William Stixrud is a clinical neuropsychologist, a faculty member at Children’s National Medical Center and George Washington University Medical School, and the co-author of The Self-Driven Child: The Science and Sense of Giving Your Kids More Control Over Their Lives. And while I take small issue with the title (more on that in a minute), I did enjoy his piece “It’s Time to Tell Your Kids It Doesn’t Matter Where They Go To College,” especially this portion:
“Many adults worry that if their kids knew that grades in school aren’t highly predictive of success in life, they’d lose their motivation to apply themselves and aim high. In fact, the opposite is true. In my 32 years of working with kids as a psychologist, I’ve seen that simply telling kids the truth — giving them an accurate model of reality, including the advantages of being a good student — increases their flexibility and drive. It motivates kids with high aspirations to shift their emphasis from achieving for its own sake to educating themselves so that they can make an important contribution. An accurate model of reality also encourages less-motivated students to think more broadly about their options and energizes them to pursue education and self-development even if they aren’t top achievers.”
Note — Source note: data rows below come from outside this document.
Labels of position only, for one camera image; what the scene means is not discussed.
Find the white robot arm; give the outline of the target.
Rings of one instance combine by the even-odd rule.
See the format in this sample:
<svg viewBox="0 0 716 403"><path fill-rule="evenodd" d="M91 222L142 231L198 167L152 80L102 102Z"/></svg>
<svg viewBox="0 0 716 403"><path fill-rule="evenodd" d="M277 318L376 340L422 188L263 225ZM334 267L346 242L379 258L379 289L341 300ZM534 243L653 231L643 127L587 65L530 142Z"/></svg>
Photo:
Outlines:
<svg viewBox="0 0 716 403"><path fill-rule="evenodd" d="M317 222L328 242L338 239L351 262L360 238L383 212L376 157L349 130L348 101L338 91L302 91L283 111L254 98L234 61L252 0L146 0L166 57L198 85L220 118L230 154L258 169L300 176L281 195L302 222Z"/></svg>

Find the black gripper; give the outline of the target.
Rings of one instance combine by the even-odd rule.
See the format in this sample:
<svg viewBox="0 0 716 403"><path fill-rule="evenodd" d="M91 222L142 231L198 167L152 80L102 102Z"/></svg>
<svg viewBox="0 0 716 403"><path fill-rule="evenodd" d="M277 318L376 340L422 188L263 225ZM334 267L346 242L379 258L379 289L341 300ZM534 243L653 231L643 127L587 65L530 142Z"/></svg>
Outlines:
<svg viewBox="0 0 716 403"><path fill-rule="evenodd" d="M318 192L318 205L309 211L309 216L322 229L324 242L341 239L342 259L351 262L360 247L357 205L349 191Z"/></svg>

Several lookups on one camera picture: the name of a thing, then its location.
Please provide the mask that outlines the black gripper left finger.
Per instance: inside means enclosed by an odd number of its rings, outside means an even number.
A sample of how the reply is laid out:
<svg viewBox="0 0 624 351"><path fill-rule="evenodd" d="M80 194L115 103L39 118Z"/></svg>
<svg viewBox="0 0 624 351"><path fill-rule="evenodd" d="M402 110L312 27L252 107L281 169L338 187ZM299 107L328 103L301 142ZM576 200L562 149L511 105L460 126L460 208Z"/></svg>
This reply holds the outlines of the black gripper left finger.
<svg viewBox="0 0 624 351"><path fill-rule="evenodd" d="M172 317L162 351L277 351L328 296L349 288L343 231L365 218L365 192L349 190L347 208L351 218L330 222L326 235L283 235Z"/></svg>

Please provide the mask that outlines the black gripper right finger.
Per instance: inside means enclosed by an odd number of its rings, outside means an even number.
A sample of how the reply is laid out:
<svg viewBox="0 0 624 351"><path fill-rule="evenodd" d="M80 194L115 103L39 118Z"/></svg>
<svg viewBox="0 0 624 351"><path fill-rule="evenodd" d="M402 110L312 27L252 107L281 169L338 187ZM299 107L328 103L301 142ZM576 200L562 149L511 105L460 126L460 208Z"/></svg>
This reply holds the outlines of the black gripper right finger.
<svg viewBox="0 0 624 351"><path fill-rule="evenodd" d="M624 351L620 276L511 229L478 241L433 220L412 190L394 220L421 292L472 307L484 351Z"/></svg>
I’ve learned that authors often don’t write the titles of their pieces in major outlets, and that may be the case here. But I’d be cautious about being so dismissive about the college choice to say that where you go simply doesn’t matter at all. Colleges are not all the same. The right college for one student may not be the right cost, academic setting, environment, etc. for another.
But the larger point is still an important one. Great educations can be found at many colleges, not just the famous, expensive, or prestigious ones. What you do in college will be more important than the name of the school where you do it. And there’s no one prescribed path to success.